Une nouvelle initiative intitulée la Ligue des Libertés (LDL) vient de voir le jour, rassemblant avocats, juristes et figures politiques, avec pour mission de s'opposer à la guérilla juridique perçue dans les prétoires par certains mouvements de gauche. Annoncée le 14 février, cette ligue souhaite engager une bataille juridique en faveur de l'ordre public et de la souveraineté du pays.
En agissant sur le terrain du droit, la LDL veut contrer ce qu'elle appelle l'instrumentalisation du droit par des acteurs politiques. « Le droit est aujourd'hui utilisé comme une arme pour neutraliser l'action de l'État », déclare Maître Guilhem Carayon, porte-parole de la Ligue. Il souligne que « cette stratégie a pour effet de désarmer les autorités publiques et d'imposer un agenda idéologique ».
La ligne de conduite de la LDL est simple : rendre la parole aux sans-voix et remettre le droit au service de l'intérêt général. « Il est crucial que le droit protège les victimes et que la loi soit appliquée sans dérives communautaristes », insiste Maître Carayon, ajoutant que « la sécurité est indissociable de la liberté ».
« Le droit doit revenir à sa mission initiale : protéger les victimes plutôt que servir des idéologies », souligne-t-il.
Inspirée en partie de la Ligue des Droits de l'Homme (LDH), la Ligue des Libertés se positionne comme un contrepoids à cette structure qu'elle juge dévoyée par certains partis politiques. « La LDH n'est plus en phase avec sa mission originelle, souligne Carayon, elle est devenue un outil pour la gauche radicale utilisant les tribunaux pour mener son combat ».

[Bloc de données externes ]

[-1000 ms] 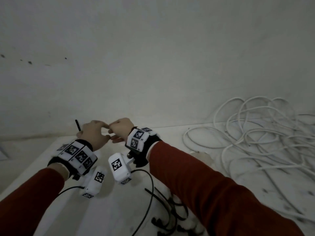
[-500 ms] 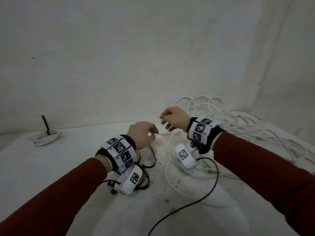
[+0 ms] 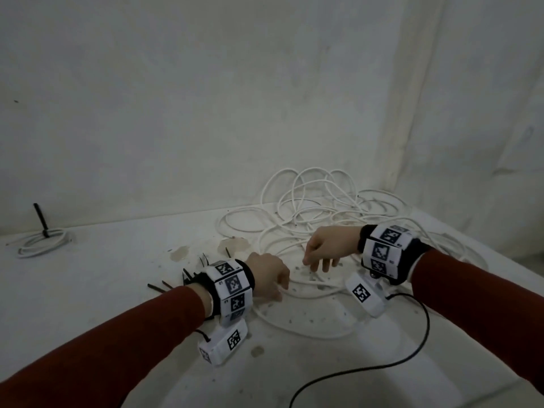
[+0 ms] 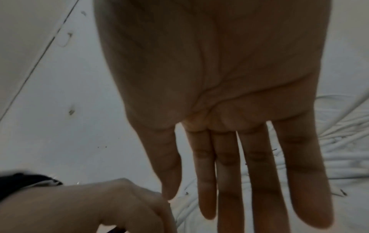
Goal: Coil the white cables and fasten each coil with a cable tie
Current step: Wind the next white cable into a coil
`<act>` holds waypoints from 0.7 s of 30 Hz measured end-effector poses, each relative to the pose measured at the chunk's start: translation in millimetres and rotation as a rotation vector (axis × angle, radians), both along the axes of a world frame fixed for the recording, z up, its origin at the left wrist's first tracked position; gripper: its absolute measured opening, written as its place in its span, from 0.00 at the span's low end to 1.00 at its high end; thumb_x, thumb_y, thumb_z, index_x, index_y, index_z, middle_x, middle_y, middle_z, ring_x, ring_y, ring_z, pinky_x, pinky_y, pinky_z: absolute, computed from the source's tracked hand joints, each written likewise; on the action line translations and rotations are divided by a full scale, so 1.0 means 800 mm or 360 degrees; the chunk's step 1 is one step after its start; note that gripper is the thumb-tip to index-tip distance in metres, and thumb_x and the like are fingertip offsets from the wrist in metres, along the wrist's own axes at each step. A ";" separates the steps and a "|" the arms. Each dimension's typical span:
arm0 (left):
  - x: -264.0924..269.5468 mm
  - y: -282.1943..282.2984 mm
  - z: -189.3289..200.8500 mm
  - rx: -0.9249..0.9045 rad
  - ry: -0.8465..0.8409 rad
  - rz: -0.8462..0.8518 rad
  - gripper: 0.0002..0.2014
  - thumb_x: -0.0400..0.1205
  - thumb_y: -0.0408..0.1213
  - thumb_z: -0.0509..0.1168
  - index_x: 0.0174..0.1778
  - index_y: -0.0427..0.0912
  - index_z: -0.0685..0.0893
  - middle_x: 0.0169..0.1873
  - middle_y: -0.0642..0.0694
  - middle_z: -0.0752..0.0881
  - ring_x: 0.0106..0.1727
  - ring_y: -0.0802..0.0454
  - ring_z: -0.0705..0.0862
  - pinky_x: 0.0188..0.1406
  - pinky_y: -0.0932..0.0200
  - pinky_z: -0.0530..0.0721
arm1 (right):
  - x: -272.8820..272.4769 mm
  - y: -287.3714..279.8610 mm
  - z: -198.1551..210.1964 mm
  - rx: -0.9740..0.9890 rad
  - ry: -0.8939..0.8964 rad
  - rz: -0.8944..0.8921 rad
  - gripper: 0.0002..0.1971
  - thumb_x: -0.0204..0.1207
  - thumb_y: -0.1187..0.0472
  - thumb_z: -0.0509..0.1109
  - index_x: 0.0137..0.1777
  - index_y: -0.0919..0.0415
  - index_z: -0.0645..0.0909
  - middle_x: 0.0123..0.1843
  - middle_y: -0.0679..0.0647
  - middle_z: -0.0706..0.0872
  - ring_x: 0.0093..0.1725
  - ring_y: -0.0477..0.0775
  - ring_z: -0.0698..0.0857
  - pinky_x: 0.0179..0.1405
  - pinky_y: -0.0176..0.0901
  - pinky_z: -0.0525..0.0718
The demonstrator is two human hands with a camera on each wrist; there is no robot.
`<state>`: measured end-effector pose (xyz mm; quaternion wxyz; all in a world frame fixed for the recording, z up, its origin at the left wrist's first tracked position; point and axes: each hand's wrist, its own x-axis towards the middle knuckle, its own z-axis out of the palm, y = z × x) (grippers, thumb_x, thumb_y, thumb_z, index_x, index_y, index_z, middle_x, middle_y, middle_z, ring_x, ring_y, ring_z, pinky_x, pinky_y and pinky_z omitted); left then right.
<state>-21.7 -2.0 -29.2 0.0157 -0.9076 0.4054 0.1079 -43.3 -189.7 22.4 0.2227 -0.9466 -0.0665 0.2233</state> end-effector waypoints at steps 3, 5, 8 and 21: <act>0.001 -0.002 0.004 -0.0069 -0.0003 -0.0037 0.09 0.80 0.39 0.67 0.54 0.46 0.84 0.55 0.47 0.84 0.57 0.46 0.81 0.54 0.55 0.76 | -0.011 0.005 -0.001 -0.0031 0.0020 0.0107 0.17 0.79 0.47 0.69 0.54 0.61 0.87 0.48 0.49 0.91 0.45 0.47 0.88 0.42 0.38 0.83; 0.002 -0.002 0.017 -0.0217 -0.0015 -0.0040 0.07 0.82 0.37 0.62 0.54 0.42 0.81 0.53 0.43 0.83 0.53 0.44 0.80 0.51 0.54 0.75 | -0.015 0.009 -0.001 -0.0027 0.0003 0.0152 0.19 0.78 0.44 0.69 0.54 0.60 0.86 0.46 0.47 0.90 0.45 0.46 0.87 0.42 0.37 0.82; 0.003 0.004 0.055 -0.0584 -0.0162 -0.0022 0.06 0.85 0.36 0.57 0.53 0.38 0.77 0.49 0.42 0.80 0.48 0.46 0.77 0.47 0.57 0.71 | -0.018 0.016 0.005 0.0119 -0.0016 0.0148 0.18 0.80 0.43 0.66 0.50 0.59 0.83 0.43 0.48 0.90 0.42 0.47 0.87 0.46 0.42 0.82; 0.034 0.072 0.209 -0.1624 -0.0639 0.0360 0.10 0.86 0.33 0.56 0.44 0.43 0.81 0.38 0.47 0.84 0.33 0.64 0.83 0.32 0.79 0.74 | -0.002 -0.014 0.081 0.0973 -0.1050 -0.0278 0.22 0.84 0.48 0.62 0.30 0.59 0.76 0.22 0.50 0.70 0.21 0.47 0.71 0.30 0.43 0.76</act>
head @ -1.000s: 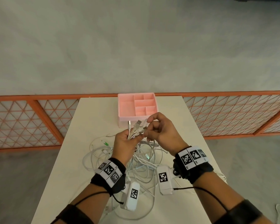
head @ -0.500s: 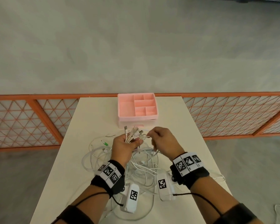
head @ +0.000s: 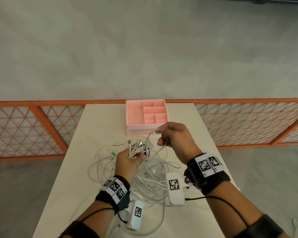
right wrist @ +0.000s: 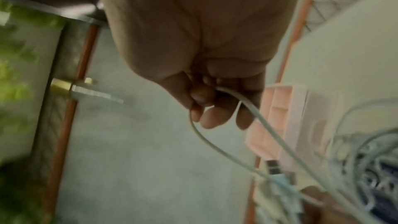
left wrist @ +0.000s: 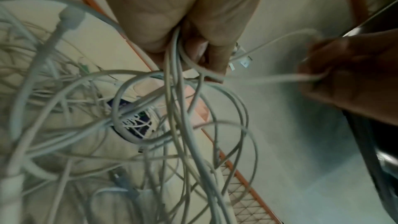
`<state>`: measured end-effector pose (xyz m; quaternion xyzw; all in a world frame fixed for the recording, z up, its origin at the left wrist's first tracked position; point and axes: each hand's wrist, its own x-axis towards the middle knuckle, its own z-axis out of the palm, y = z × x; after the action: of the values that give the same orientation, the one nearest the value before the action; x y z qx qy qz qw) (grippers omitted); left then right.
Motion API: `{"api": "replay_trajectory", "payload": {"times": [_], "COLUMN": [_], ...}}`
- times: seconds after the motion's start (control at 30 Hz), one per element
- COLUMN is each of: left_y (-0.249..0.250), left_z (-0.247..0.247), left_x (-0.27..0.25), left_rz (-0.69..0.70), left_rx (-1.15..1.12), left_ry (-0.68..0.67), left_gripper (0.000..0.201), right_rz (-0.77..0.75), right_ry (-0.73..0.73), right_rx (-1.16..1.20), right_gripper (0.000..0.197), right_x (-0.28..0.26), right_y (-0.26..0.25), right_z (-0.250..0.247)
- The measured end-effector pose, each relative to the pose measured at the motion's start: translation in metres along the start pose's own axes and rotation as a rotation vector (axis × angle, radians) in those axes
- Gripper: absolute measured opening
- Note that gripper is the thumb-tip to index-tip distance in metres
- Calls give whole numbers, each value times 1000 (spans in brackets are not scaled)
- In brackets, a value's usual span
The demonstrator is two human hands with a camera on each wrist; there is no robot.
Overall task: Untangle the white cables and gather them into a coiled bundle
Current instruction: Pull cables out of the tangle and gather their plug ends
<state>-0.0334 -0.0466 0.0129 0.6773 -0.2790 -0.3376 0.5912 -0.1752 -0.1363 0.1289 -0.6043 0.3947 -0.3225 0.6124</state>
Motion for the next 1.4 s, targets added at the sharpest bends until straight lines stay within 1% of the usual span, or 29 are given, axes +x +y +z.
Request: {"api": "replay_trajectory", "payload": {"times": [0.07,0.1,0.13,0.17,0.2,0.27,0.3,0.33,0.4,0.43,0.47,0.5,0.53,0.57,0.63,0.73,0.8,0.9,1.0,1.07,1.13,1.17,1.2,1.23,1.27,1.3,1.33,1.4], "left_y": [-3,-2,0,0,1,1,0,-1,1,2,3,4,7,8,10,6,1,-3,-6,-7,-4,-4,-5,-6,-5,-4,-3,2], "left_z": [-4,-4,-4,-4,-4,-4,-4,-3,3,6,9,12,14,14,13,7,4,-1,-5,-7,-8,-8,-8,-8,-9,-10,-10,-8], "left_x": [4,6,8,9,10,12,13,13,10,9,8,9,9,10,12,11,11,9,8,11,12,12,12,12,12,11,11,11], "left_rz": [-17,-35,-55,-69,-82,-97,-92,-79,-32,-10,11,23,28,29,17,23,23,23,9,-6,-4,-3,-6,-8,-6,-1,8,33], "left_rx": [-18,-27,-44,-62,-79,-78,-59,-33,20,42,53,60,61,60,46,80,115,112,104,75,67,52,24,3,-9,-7,6,44], "left_ry": [21,34,48,60,70,73,65,54,16,-5,-19,-28,-30,-30,-30,-17,-11,10,12,-6,-13,-14,-12,-9,-3,-2,-8,-40], "left_gripper": [17,17,16,15,14,14,15,16,18,19,20,21,21,19,18,17,17,16,14,15,14,13,13,13,13,13,12,13], "right_rz": [3,15,36,59,78,72,43,1,-105,-162,-205,-215,-186,-142,-113,-141,-172,-253,-327,-346,-325,-307,-283,-240,-175,-90,-7,98], "right_ry": [16,25,55,100,154,216,218,191,80,21,-41,-93,-120,-138,-159,-162,-101,48,212,278,333,377,430,472,479,451,402,278], "right_rx": [283,368,388,332,194,-247,-474,-685,-1087,-1223,-1297,-1292,-1235,-1159,-1053,-901,-708,-408,-112,31,98,71,-6,-138,-306,-490,-675,-982], "right_gripper": [20,20,20,20,22,22,17,17,47,54,51,40,24,17,25,29,26,22,28,31,31,30,29,27,25,24,27,45], "right_x": [0,-1,0,2,4,8,9,8,4,1,-1,-3,-4,-6,-3,-2,-1,2,5,6,10,13,18,23,28,31,32,28], "right_y": [-6,-8,-5,-2,3,15,20,22,27,29,31,33,36,39,44,33,21,-4,-30,-41,-38,-34,-28,-19,-10,-1,8,23], "right_z": [1,1,-1,-4,-8,-17,-20,-19,-13,-7,-1,5,10,14,16,17,14,10,0,-7,-17,-23,-31,-42,-53,-61,-66,-65]}}
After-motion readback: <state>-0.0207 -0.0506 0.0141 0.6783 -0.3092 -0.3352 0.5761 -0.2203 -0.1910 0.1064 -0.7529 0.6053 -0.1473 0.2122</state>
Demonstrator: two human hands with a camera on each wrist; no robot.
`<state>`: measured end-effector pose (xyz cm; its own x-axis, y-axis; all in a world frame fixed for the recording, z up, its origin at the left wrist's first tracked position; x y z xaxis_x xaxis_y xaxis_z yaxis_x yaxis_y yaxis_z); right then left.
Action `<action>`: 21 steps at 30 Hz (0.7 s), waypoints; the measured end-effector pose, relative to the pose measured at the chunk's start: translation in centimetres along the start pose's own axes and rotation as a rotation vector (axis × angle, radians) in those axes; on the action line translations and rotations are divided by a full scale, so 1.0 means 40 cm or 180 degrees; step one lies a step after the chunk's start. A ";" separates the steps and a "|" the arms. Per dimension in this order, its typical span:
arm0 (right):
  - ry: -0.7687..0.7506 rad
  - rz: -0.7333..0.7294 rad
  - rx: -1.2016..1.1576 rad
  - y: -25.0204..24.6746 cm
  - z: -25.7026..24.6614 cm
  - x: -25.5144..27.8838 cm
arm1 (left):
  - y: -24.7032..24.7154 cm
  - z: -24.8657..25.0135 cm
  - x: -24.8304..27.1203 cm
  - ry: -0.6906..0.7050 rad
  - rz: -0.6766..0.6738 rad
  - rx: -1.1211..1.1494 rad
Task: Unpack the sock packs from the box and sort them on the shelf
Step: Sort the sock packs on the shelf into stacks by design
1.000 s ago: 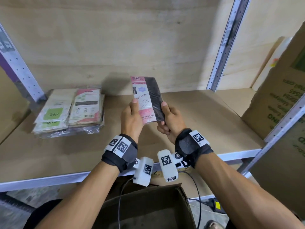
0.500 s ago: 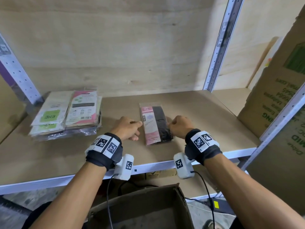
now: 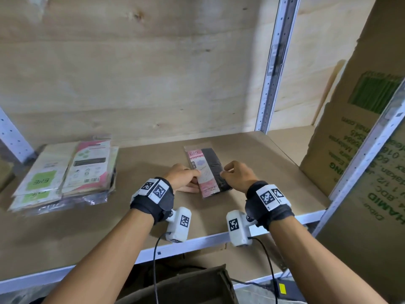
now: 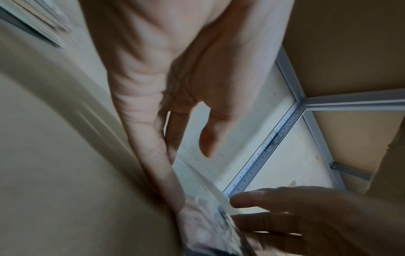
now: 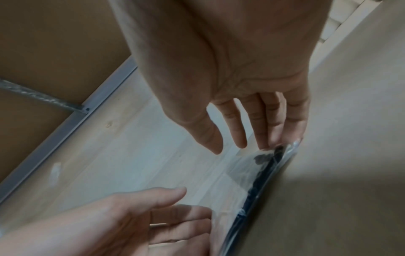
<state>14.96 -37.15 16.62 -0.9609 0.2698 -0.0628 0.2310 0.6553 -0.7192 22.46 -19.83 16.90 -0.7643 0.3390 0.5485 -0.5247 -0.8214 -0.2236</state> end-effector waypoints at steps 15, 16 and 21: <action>0.0282 0.0318 -0.0232 -0.155 0.152 -0.044 | 0.262 0.174 -0.114 -0.0088 -0.0247 0.0230; 0.0291 0.0336 -0.0247 -0.156 0.158 -0.046 | 0.270 0.179 -0.114 -0.0095 -0.0267 0.0233; 0.0430 0.0317 -0.0276 -0.173 0.183 -0.051 | 0.302 0.195 -0.122 -0.0089 -0.0351 0.0219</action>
<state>14.22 -47.41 16.66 -0.9046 0.4250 -0.0330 0.3420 0.6773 -0.6513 22.79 -34.98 17.82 -0.6921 0.4169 0.5892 -0.5774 -0.8096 -0.1055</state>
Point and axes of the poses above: each hand's wrist, its own x-axis away from the middle knuckle, its own y-axis out of the palm, z = x × y, the point moved 1 cm from there along -x, towards the middle knuckle, and after that the axes turned 13 degrees about -y, right-handed, at the moved point
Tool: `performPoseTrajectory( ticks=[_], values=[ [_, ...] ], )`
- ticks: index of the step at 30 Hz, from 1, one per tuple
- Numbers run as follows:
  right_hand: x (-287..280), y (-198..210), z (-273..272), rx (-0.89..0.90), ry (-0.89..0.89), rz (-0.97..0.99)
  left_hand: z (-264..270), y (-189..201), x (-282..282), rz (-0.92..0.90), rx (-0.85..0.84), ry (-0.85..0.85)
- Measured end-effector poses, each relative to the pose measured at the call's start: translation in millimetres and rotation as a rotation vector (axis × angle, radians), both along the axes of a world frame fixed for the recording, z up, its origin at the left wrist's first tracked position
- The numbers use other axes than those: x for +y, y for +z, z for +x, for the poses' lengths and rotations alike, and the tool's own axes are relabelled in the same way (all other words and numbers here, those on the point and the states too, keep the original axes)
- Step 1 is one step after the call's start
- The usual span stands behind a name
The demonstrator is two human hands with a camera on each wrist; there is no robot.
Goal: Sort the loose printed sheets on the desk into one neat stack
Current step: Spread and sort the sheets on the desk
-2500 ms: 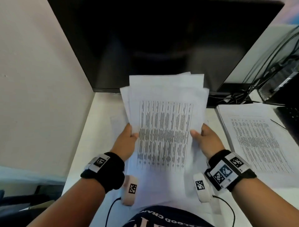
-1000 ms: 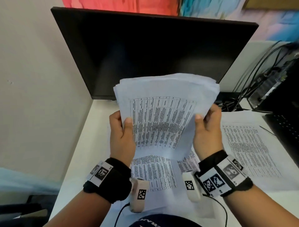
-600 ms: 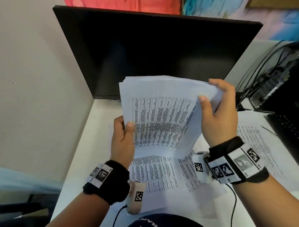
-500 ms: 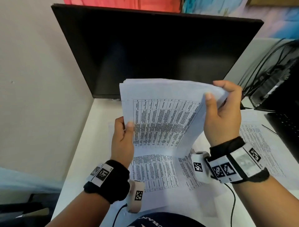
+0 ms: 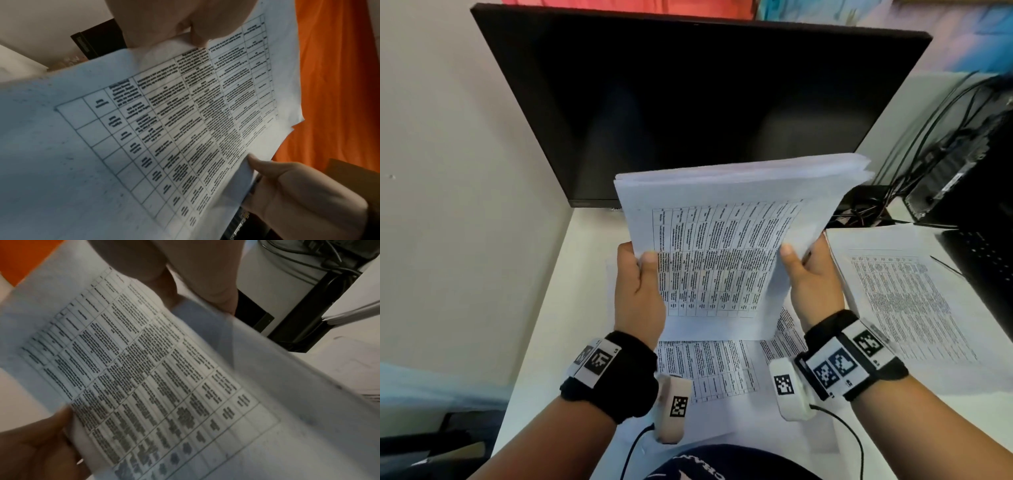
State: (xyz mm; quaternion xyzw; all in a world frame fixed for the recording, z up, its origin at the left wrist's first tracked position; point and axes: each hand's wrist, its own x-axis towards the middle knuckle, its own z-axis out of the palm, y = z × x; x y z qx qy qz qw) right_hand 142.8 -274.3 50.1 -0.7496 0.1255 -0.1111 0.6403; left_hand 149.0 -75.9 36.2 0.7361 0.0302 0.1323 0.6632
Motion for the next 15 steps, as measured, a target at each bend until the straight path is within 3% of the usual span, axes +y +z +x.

Dans ce contexte, la LDL a prévu d'agir sur plusieurs fronts : protection des contribuables contre le gaspillage de fonds publics, défense de la liberté d'expression ainsi que l'aide aux victimes de violences. Parmi ses membres, on retrouve d'anciennes figures du gouvernement comme Renaud Dutreil et Noëlle Lenoir, ainsi que des experts en sécurité publique.
Des actions juridiques déjà en cours
La Ligue a rapidement décidé de passer à l'action. Sa première cible est le site booking.com, qu'elle accuse de ne pas respecter les règlements français sur la taxe de séjour. « Cela peut sembler anodin, mais cela représente un manque à gagner de millions d'euros pour les collectivités », argumente Carayon.
En plus de cette première action, la LDL a également saisi la Haute autorité pour la transparence de la vie publique (HATVP) concernant le député de La France insoumise, Raphaël Arnault, en lien avec des possibles omissions déclaratives.
Les développements à venir seront à suivre de près, car la Ligue des Libertés se taille déjà une place significative dans le paysage juridique français en se préparant à plaider et défendre ses positions dans l'arène judiciaire.